_EXERCISE OBJECTIVE_:
An exact transcription of the listing, without its images, is what the answer must contain.

_INFORMATION PROVIDED_:
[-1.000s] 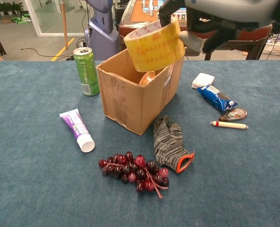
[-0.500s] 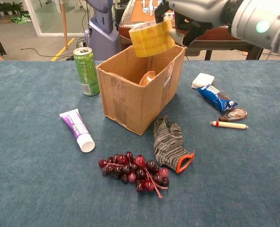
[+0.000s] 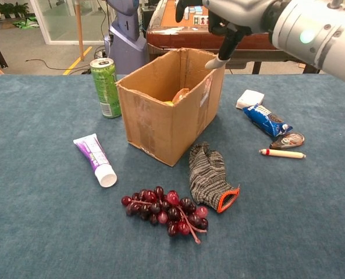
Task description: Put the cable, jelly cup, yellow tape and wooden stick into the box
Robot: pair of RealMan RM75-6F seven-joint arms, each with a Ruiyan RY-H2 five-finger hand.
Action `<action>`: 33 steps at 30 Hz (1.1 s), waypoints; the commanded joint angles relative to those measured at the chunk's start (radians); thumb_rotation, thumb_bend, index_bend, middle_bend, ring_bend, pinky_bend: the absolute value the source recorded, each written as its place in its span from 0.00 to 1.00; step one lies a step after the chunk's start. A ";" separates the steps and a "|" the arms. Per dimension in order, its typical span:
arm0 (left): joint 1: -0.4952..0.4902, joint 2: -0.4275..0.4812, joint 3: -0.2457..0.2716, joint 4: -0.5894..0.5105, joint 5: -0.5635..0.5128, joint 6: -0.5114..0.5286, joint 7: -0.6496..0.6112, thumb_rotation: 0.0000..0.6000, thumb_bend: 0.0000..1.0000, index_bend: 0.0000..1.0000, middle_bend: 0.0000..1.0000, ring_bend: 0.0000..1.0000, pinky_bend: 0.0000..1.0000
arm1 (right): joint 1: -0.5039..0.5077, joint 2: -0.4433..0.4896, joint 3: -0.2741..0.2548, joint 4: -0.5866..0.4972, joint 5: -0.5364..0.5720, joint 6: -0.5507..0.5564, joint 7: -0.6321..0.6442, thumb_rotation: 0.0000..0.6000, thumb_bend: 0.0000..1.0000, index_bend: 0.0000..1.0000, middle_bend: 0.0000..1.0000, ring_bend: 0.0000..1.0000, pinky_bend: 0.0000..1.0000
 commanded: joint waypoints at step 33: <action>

_SOLUTION TO THE PROBLEM_:
[-1.000s] 
[-0.500s] 
[+0.000s] 
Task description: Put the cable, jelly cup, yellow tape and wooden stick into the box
Robot: pair of RealMan RM75-6F seven-joint arms, each with a Ruiyan RY-H2 five-finger hand.
Action `<action>`: 33 steps at 30 Hz (1.1 s), waypoints; the commanded joint angles relative to those measured at the chunk's start (radians); thumb_rotation, thumb_bend, index_bend, middle_bend, ring_bend, pinky_bend: the absolute value the source recorded, each written as its place in its span from 0.00 to 1.00; step one lies a step after the chunk's start. A ";" separates the steps and a "|" the arms. Per dimension in order, its typical span:
arm0 (left): joint 1: -0.4952..0.4902, joint 2: -0.4275..0.4812, joint 3: -0.2457..0.2716, joint 4: -0.5894..0.5105, joint 5: -0.5635..0.5128, joint 6: -0.5114..0.5286, joint 7: -0.6496..0.6112, thumb_rotation: 0.0000..0.6000, thumb_bend: 0.0000..1.0000, index_bend: 0.0000..1.0000, middle_bend: 0.0000..1.0000, ring_bend: 0.0000..1.0000, pinky_bend: 0.0000..1.0000
arm1 (right): joint 1: -0.5039..0.5077, joint 2: -0.4433..0.4896, joint 3: -0.2741..0.2548, joint 4: -0.5866..0.4972, joint 5: -0.5364..0.5720, joint 6: -0.5507..0.5564, joint 7: -0.6321..0.6442, thumb_rotation: 0.0000..0.6000, thumb_bend: 0.0000..1.0000, index_bend: 0.0000..1.0000, middle_bend: 0.0000..1.0000, ring_bend: 0.0000..1.0000, pinky_bend: 0.0000..1.0000
 commanded: joint waypoints at step 33: <action>

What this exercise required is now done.